Community Takes (Twitter Thread)

Karpathy offered Q&A in his reply thread. Here are the sharpest exchanges:

On AI Personality & "Rocky"

@maggerbot

You said Claude feels like a teammate. What did Anthropic actually do in training? Is the field intentional enough about model personality?

@karpathy (reply)

"I'd hope AIs can feel like Rocky from Project Hail Mary -- a partner and teammate. When Claude found my Sonos system, it said 'We're in!...' instead of 'Successfully found the Sonos server.' That sense that we're trying to achieve something together. Personality doesn't require new technology -- it looks like long SOUL.md files, possibly distilled into weights."

On Code Quality

@RhysSullivan

Are you happy with the code quality agents give?

@karpathy (reply)

"I'm not very happy. Agents bloat abstractions, have poor code aesthetics, are very prone to copy-pasting code blocks. They don't listen to my AGENTS.md instructions. No matter how many times I say 'use intermediate variables as documentation,' they still multitask one-liners. At some point just a shrug is easier."

Community Highlights

@feioustudio

"The SETI-at-Home angle is the most interesting. Distributing actual compute to researchers who might run it in different contexts -- that's fundamentally different research velocity than a single lab."

@vlelyavin

"The fact that Karpathy described using coding agents as developing 'muscle memory' and then casually dropped 'hence the psychosis' tells you everything about where software engineering is rn. It works, it's powerful, and it's making everyone slightly insane."

@kathysyock

"A distributed compute layer where independents can contribute would collapse the barrier from 'needs VC funding' to 'needs a good idea.' That's the phase shift for the rest of us outside the frontier labs."

@PMThebuilder

"When agents stop listening to style guides and Karpathy's response is 'I stopped fighting it' -- the only lever left is writing a spec clear enough that the agent's first pass is close to right. That's not prompting. That's product management."

The Bottom Line

We've entered the "Loopy Era" -- where AI agents don't just assist, they close the loop on entire workflows: coding, research, optimization. Karpathy hasn't typed code since December 2025. His AutoResearch project ran 700 experiments autonomously and found real improvements he missed in 2 decades of manual tuning.
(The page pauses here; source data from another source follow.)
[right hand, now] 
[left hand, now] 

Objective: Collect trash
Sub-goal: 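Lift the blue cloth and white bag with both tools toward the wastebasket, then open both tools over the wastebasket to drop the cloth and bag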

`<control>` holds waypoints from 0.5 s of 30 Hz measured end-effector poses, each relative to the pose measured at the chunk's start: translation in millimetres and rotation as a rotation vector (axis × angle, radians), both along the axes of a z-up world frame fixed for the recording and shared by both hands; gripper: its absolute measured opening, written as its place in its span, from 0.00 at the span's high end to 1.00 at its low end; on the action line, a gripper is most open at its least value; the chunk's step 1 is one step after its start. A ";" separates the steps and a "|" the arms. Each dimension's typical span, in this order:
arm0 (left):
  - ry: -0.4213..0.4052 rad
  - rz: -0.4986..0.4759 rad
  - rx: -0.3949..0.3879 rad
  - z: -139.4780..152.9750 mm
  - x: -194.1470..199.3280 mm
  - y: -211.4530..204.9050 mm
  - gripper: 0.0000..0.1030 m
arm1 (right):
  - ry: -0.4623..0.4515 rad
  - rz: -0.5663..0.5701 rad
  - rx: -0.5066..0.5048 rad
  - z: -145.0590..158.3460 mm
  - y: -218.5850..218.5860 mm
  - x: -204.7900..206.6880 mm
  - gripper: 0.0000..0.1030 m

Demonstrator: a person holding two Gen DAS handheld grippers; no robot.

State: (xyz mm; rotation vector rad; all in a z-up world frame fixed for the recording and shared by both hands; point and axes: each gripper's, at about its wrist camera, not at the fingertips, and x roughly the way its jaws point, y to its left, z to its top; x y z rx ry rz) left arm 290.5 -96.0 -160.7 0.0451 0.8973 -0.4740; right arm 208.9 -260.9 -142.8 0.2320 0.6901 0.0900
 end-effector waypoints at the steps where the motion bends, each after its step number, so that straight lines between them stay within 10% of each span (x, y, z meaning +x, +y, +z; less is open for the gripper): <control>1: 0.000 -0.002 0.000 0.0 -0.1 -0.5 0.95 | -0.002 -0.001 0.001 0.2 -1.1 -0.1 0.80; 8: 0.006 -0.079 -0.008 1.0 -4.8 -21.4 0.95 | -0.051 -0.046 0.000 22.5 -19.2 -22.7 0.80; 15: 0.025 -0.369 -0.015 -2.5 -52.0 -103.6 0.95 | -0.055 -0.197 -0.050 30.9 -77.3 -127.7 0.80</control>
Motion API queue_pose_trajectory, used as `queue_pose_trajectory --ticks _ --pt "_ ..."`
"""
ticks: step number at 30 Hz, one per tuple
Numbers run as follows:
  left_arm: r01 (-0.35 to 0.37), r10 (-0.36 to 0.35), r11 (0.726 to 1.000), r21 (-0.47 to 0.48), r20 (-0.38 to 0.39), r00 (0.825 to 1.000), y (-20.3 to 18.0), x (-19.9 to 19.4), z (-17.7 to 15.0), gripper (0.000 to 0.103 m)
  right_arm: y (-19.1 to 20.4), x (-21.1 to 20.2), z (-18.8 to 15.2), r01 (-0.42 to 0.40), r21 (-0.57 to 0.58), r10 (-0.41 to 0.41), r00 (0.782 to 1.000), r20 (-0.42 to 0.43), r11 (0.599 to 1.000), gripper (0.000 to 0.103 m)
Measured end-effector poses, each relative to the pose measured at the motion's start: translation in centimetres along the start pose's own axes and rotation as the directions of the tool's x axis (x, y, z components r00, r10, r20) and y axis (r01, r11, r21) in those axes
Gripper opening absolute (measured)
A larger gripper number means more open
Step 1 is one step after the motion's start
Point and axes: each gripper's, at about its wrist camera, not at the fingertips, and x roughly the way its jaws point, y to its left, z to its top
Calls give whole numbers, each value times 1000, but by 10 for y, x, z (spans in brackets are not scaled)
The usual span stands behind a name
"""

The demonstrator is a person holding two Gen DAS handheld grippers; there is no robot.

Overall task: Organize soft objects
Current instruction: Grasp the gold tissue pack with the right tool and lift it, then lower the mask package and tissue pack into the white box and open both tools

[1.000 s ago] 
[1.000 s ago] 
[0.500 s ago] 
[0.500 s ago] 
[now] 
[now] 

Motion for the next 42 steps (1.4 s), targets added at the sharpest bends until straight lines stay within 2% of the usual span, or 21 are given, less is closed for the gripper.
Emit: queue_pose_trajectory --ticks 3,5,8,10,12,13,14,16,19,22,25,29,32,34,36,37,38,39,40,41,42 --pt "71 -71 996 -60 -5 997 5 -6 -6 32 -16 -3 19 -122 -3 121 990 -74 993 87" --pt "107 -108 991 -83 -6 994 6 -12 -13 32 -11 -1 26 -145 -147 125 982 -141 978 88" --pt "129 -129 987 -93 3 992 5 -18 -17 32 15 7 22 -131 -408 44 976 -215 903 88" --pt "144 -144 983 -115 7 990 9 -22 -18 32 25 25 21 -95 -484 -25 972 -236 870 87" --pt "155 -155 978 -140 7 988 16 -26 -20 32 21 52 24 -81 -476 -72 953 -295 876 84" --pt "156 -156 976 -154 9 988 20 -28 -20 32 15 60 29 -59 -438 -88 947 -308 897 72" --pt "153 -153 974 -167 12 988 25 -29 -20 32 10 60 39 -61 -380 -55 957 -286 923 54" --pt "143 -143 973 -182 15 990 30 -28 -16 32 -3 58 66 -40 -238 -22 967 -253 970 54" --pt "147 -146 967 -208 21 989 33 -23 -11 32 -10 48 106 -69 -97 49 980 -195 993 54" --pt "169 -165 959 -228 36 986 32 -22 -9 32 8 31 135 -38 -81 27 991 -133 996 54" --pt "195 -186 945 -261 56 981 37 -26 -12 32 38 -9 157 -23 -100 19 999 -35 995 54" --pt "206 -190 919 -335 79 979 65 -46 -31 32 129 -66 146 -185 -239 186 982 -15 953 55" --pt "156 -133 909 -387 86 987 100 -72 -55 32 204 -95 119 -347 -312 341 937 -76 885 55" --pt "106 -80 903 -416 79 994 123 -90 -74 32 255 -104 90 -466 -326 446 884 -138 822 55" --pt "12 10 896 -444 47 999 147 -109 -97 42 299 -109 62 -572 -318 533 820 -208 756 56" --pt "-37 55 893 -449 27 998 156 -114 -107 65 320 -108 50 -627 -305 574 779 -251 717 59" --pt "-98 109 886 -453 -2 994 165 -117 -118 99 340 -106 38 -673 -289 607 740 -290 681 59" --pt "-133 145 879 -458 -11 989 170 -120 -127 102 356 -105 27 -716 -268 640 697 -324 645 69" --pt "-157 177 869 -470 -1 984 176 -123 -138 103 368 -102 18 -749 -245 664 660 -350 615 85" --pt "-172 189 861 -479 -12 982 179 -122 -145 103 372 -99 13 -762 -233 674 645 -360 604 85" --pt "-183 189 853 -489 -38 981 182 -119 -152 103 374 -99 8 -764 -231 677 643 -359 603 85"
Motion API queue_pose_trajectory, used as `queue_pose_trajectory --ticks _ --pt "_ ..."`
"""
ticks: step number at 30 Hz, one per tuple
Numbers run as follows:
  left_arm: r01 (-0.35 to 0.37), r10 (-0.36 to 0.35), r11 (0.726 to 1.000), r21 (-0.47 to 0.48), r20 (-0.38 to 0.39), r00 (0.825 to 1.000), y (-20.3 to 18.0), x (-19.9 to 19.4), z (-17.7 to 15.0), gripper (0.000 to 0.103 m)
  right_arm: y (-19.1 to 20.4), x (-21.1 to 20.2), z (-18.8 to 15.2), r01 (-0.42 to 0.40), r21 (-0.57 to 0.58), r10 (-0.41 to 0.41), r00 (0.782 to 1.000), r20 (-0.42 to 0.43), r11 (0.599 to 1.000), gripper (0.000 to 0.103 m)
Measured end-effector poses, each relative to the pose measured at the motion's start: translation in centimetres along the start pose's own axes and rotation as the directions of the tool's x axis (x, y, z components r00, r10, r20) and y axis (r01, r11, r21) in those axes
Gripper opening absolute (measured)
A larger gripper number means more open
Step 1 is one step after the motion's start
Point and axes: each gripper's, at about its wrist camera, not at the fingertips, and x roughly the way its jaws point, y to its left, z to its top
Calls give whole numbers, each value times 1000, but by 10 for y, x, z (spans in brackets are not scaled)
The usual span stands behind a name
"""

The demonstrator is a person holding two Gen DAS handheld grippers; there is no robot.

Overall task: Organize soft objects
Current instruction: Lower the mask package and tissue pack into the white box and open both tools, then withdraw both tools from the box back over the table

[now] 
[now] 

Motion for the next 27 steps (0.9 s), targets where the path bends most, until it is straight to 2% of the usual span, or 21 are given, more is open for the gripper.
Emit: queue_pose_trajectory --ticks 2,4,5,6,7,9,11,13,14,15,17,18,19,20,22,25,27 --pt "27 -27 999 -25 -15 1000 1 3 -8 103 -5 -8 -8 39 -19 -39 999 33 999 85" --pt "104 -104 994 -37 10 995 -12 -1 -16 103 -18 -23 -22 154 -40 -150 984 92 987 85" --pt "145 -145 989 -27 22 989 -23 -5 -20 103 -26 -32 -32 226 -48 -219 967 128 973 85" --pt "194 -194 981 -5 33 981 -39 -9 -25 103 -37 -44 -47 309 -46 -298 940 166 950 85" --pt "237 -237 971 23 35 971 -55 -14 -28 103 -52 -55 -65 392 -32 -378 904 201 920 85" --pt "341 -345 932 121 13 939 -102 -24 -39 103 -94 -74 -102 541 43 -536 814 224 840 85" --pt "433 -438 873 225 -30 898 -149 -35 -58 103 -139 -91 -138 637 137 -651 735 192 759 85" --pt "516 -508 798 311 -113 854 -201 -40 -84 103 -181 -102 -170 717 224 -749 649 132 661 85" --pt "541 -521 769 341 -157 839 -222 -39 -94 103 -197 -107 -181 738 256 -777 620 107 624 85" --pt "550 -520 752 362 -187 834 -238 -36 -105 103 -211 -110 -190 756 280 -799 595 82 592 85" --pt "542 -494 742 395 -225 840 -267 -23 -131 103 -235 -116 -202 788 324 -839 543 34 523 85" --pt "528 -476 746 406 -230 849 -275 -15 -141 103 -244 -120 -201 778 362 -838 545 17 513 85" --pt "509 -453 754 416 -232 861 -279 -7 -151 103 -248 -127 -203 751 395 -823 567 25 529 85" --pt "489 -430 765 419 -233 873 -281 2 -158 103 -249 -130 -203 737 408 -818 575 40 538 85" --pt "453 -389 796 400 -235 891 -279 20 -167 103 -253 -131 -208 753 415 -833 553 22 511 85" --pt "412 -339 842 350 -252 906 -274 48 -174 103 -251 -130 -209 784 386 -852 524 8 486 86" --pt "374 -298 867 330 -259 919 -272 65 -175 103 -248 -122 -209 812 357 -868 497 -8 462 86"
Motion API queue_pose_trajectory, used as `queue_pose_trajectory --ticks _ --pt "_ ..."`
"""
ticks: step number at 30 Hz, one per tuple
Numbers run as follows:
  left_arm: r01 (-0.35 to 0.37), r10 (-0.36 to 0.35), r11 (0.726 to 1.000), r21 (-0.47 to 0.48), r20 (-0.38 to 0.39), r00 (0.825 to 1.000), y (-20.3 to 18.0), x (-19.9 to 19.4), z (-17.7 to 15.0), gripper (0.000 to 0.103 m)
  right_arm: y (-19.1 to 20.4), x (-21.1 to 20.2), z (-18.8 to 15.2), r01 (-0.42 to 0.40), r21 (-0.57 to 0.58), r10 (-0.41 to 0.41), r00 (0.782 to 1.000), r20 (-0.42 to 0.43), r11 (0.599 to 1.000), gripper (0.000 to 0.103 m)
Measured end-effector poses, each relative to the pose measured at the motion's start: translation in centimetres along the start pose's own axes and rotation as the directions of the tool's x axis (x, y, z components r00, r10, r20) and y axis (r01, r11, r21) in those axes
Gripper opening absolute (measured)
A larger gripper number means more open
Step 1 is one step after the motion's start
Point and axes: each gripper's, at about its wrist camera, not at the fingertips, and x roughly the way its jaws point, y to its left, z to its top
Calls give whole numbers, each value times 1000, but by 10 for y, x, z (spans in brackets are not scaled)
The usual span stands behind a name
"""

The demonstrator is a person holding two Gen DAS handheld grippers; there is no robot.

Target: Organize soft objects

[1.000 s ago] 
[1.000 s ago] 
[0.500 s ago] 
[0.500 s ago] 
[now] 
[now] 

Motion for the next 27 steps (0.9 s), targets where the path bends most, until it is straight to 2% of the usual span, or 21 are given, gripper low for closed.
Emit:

The skills that matter now: context engineering (not prompting), taste and direction-setting (not implementation), and agent orchestration (not coding). Verifiable domains will increasingly belong to machines. The human edge lives in judgment, aesthetics, and knowing what to build.

The wildest vision: AutoResearch going SETI-at-Home, with millions of distributed GPUs contributing to open AI research. Not one PhD student -- a global research community of agents.